Please give back, word for word, only the lines starting at the one containing "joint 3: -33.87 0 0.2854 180" and ending at the one containing "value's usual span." within the material below.

▼▼▼

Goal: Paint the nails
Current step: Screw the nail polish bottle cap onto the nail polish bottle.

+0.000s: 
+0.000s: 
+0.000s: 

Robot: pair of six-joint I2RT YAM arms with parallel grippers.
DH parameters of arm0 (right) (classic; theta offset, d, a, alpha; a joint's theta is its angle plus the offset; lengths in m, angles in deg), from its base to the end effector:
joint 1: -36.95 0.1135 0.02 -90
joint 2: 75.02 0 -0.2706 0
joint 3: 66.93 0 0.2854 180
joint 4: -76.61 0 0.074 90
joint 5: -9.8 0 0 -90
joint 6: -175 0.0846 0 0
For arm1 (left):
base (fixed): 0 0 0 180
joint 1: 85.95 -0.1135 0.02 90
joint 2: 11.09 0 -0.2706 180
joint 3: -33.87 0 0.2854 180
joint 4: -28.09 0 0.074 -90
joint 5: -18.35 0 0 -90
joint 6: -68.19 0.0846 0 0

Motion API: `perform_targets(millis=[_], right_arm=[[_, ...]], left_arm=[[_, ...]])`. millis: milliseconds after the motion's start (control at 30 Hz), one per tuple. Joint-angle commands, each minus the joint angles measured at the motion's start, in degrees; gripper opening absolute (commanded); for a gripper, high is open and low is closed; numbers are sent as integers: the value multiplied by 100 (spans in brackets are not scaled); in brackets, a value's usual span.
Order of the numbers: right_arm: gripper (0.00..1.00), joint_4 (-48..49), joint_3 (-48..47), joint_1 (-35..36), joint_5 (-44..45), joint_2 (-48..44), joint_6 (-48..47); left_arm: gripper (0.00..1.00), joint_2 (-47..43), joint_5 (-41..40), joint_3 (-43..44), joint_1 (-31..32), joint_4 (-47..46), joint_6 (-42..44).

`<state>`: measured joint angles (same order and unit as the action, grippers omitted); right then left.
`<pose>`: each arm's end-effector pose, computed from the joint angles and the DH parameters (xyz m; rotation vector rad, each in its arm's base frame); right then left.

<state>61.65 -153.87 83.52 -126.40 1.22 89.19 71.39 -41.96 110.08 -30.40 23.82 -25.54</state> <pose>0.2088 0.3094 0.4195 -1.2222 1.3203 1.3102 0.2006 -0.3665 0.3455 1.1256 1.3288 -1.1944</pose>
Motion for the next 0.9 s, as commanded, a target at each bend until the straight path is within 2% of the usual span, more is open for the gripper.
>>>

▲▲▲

* Response below
joint 3: -33.87 0 0.2854 180
joint 4: -28.09 0 0.074 -90
joint 5: -18.35 0 0 -90
joint 6: -68.19 0.0846 0 0

Motion API: `perform_targets(millis=[_], right_arm=[[_, ...]], left_arm=[[_, ...]])`. millis: milliseconds after the motion's start (control at 30 Hz), one per tuple. Joint-angle commands, each minus the joint angles measured at the motion's start, in degrees; gripper opening absolute (commanded); for a gripper, high is open and low is closed; numbers are sent as integers: the value multiplied by 100 (spans in brackets are not scaled); in brackets, a value's usual span.

The exercise has been fully answered.